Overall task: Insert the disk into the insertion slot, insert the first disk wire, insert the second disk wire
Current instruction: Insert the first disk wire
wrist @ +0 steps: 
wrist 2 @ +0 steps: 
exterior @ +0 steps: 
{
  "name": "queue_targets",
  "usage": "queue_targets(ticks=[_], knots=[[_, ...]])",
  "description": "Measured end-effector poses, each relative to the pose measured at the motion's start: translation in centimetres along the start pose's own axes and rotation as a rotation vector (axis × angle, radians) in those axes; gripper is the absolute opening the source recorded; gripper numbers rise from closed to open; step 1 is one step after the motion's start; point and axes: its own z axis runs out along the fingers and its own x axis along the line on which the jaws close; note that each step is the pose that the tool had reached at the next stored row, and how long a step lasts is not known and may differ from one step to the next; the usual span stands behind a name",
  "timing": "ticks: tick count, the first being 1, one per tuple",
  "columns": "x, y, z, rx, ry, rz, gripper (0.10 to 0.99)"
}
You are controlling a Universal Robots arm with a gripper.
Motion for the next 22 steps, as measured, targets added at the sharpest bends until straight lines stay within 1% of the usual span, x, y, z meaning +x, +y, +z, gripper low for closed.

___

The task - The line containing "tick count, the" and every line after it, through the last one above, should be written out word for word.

Response area -
  "timing": "ticks: tick count, the first being 1, one per tuple",
  "columns": "x, y, z, rx, ry, rz, gripper (0.10 to 0.99)"
}
You are controlling a Universal Robots arm with a gripper.
Motion for the next 22 steps, as measured, targets added at the sharpest bends until straight lines stay within 1% of the usual span, x, y, z meaning +x, +y, +z, gripper low for closed.

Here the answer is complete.